Second, they’re contrived to elicit a response along the lines of Dr. Peter Kreeft’s “You gotta be kidding.” Of course I’d save my child, lie to Nazis, etc., you think to yourself. These arguments are themselves bordering on deceptive because they obscure the difference between how we might react in a crisis when a situation is thrust upon us versus the current debate where the deceiver creates the situation and is planning from the start to lie.

And more basically, you can’t answer a basic question of right and wrong by proving that in some circumstance we might be tempted to do otherwise. That only proves the frailty of human fidelity.

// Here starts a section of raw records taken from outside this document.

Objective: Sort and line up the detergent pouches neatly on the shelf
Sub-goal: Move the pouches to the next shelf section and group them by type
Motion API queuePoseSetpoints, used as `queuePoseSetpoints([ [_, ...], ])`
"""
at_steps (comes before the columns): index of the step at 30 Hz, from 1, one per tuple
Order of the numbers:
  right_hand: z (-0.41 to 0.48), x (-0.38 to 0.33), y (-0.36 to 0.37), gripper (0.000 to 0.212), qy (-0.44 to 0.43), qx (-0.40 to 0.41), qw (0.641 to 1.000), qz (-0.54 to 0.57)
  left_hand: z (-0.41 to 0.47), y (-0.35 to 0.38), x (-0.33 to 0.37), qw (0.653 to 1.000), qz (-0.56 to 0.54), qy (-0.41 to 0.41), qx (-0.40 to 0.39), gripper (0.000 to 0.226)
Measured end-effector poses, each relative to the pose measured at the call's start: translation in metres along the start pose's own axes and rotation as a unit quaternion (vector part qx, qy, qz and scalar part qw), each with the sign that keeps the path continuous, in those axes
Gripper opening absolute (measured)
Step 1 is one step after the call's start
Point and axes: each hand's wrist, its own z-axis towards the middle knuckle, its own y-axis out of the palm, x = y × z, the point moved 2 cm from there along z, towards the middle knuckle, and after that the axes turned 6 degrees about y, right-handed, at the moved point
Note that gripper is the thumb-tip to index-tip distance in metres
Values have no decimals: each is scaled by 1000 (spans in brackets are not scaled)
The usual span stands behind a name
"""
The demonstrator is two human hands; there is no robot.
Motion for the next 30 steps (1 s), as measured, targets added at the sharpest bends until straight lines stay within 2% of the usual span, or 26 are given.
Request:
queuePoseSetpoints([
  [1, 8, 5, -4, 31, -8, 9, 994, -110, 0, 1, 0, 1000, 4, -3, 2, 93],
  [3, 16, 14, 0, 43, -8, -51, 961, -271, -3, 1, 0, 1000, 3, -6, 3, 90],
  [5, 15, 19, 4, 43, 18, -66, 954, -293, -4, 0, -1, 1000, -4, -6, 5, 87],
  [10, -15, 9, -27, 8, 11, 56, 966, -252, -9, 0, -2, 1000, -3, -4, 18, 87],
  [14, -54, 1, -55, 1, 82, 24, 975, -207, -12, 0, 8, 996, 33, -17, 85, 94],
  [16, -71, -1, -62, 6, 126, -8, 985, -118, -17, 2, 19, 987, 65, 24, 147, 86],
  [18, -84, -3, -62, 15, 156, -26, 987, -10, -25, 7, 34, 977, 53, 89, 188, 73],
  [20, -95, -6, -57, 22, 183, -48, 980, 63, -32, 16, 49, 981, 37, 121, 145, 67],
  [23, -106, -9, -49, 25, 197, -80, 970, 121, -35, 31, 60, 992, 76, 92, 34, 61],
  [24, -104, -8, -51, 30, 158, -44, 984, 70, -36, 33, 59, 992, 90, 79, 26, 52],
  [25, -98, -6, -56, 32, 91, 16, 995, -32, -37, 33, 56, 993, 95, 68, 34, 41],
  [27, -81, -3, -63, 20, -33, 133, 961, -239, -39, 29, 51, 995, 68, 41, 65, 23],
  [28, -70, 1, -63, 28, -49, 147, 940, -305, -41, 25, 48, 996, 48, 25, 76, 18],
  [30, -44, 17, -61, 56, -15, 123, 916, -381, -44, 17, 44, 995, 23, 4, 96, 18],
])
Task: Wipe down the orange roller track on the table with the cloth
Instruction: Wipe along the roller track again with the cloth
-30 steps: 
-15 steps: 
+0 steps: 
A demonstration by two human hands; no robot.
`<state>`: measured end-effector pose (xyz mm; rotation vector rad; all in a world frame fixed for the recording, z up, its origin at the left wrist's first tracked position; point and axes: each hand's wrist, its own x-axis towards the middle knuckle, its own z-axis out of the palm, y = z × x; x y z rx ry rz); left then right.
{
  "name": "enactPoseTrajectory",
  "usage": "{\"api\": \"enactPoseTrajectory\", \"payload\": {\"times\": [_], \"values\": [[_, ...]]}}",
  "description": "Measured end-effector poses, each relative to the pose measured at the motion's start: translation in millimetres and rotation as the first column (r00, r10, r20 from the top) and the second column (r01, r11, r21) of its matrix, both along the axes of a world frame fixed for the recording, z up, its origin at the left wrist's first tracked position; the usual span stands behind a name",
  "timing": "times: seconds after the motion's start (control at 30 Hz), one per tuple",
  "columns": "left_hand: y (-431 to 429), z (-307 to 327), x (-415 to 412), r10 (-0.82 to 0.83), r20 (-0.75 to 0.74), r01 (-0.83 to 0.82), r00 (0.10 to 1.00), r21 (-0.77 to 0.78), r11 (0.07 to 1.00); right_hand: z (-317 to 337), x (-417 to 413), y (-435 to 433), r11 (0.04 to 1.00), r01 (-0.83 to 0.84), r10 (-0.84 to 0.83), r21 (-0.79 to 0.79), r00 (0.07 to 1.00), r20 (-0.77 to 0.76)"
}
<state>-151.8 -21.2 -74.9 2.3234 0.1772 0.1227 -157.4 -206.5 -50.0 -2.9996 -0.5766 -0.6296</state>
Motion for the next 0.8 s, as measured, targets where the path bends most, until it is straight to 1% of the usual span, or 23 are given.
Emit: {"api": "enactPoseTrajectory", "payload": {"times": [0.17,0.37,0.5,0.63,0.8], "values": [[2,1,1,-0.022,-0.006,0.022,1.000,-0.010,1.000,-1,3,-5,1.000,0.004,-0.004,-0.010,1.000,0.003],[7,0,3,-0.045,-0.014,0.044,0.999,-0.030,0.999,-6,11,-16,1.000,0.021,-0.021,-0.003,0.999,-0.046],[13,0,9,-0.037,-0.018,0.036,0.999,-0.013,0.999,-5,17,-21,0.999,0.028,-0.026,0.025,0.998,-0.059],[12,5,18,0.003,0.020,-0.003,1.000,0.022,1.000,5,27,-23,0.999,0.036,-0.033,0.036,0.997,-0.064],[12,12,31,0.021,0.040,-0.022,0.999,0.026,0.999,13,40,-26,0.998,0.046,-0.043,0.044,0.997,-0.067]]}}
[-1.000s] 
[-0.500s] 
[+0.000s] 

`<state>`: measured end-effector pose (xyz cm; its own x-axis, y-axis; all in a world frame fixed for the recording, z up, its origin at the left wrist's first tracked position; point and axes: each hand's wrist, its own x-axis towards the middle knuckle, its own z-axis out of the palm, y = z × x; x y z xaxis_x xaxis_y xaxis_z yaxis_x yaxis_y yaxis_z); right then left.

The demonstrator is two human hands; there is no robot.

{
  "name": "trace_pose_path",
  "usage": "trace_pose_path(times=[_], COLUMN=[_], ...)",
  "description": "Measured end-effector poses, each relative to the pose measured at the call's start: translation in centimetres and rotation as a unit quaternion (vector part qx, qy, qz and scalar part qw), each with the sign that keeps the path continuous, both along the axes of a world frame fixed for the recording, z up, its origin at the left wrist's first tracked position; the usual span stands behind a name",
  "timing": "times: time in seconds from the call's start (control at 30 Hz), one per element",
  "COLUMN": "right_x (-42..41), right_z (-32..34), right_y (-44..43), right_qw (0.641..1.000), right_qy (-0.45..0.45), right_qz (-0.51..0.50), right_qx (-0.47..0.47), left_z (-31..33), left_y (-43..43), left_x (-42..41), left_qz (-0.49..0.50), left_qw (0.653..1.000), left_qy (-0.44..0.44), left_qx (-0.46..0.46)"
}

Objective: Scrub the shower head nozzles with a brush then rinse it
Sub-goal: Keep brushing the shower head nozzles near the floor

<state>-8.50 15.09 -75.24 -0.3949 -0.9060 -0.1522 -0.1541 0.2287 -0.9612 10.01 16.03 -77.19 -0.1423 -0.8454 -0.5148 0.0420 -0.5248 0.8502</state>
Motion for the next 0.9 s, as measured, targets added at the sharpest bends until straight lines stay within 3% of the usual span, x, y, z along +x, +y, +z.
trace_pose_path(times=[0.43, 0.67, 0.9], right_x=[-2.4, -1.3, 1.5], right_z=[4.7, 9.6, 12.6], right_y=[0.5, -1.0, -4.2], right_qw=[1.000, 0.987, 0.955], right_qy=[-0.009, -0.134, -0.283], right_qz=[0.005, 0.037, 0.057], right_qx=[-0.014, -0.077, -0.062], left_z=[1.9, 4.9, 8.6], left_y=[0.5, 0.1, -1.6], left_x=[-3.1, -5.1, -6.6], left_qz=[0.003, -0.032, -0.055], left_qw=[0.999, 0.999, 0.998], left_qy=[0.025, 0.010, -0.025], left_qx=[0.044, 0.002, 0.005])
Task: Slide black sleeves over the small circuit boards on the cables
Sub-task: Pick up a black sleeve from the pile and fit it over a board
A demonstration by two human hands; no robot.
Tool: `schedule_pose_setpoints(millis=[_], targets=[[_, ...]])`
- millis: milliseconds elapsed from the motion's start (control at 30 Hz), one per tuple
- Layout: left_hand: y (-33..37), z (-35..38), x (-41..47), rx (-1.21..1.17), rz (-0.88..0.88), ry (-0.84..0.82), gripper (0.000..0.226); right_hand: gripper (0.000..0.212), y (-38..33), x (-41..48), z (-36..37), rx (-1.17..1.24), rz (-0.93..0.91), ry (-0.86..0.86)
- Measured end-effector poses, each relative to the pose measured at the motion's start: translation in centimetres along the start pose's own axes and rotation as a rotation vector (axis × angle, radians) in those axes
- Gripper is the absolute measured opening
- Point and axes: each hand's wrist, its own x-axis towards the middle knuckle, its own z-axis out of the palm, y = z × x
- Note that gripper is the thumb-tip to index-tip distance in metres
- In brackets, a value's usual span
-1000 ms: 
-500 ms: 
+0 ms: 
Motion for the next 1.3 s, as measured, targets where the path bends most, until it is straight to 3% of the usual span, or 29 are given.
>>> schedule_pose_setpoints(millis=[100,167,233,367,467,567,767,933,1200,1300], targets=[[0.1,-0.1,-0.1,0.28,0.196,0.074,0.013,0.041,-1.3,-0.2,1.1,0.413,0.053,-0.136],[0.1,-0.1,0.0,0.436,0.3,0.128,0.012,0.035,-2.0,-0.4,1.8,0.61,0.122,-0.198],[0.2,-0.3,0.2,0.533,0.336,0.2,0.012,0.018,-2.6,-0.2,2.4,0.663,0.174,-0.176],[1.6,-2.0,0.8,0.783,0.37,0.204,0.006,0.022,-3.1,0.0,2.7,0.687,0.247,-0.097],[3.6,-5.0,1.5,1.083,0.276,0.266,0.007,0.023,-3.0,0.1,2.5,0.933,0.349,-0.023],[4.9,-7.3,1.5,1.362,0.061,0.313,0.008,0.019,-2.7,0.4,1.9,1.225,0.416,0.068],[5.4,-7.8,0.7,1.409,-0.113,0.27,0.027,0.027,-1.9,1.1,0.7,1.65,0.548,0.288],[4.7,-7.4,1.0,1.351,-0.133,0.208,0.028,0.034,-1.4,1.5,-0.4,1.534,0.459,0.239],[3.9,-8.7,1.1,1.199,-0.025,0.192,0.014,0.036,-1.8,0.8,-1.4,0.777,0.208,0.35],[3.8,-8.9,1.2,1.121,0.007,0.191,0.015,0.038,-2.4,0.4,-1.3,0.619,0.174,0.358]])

As Mark Shea says in Monday’s blog post, Faustian Bargains, “the main issue is not ‘What do you do in really pressing and dicey circumstances like Nazis at the door?’ but ‘What is your habit of life?'”

Besides the fact that I think Jesus and two thousand years of Church teaching say lying even in such an example is not OK, the other problem with this kind of argument is that the “need” to lie is in the eye of the beholder. It’s a slippery slope. Every harmful act done neither in a moment of passion nor by a sociopath probably was performed by someone who believed they were justified in their action.

It’s not a falsehood, it’s a lie

The final resort of those trying to justify a lie is to claim it’s not a lie after all. Perhaps the most absurd statement I’ve come across in this debate about lying was this one, in an article from the Catholic News Agency:

[Dr. Christopher] Kaczor suggested that falsehoods in that instance might not formally constitute lies.

There has been an interesting discussion in this context about things like acting, undercover work, spying and the like. But I don’t think there’s any real debate. Those arguing that actors are not lying and therefore vigilante citizen justice video sting characters are also not lying are simply ignoring the obvious difference: with theater the audience knows it’s fiction; with stings, the whole point is that the stung one is being lied to.

Caring about this is not legalism

Another fallback argument made by some defending lying is to say those arguing this issue are making a big deal about nothing; or distracting from the real issues; or caught up in arcane legalism rather than addressing real world problems.

This points to perhaps the most important of all the issues raised by this current debate. In our current culture, we tend to see things like moral absolutes as dusty things crafted long ago by men who don’t know what we’re dealing with now. We even tend to see direct teachings of Jesus as nice ideals that we aren’t really expected to live up to.

But the reason the Church teaches that lying is to be condemned by its very nature is that there is a profound difference between, on the one hand, occasionally telling a lie and knowing it’s wrong and confessing it, and, on the other hand, deciding it’s OK to lie if you determine it’s justified. As Shea says, once you go in that direction, “there’s no bottom.” Moral rules are the result of collective wisdom and divine guidance; they are there to protect us, not cramp our style or get in the way of a cool idea. And one of those rules is: “By its very nature, lying is to be condemned.”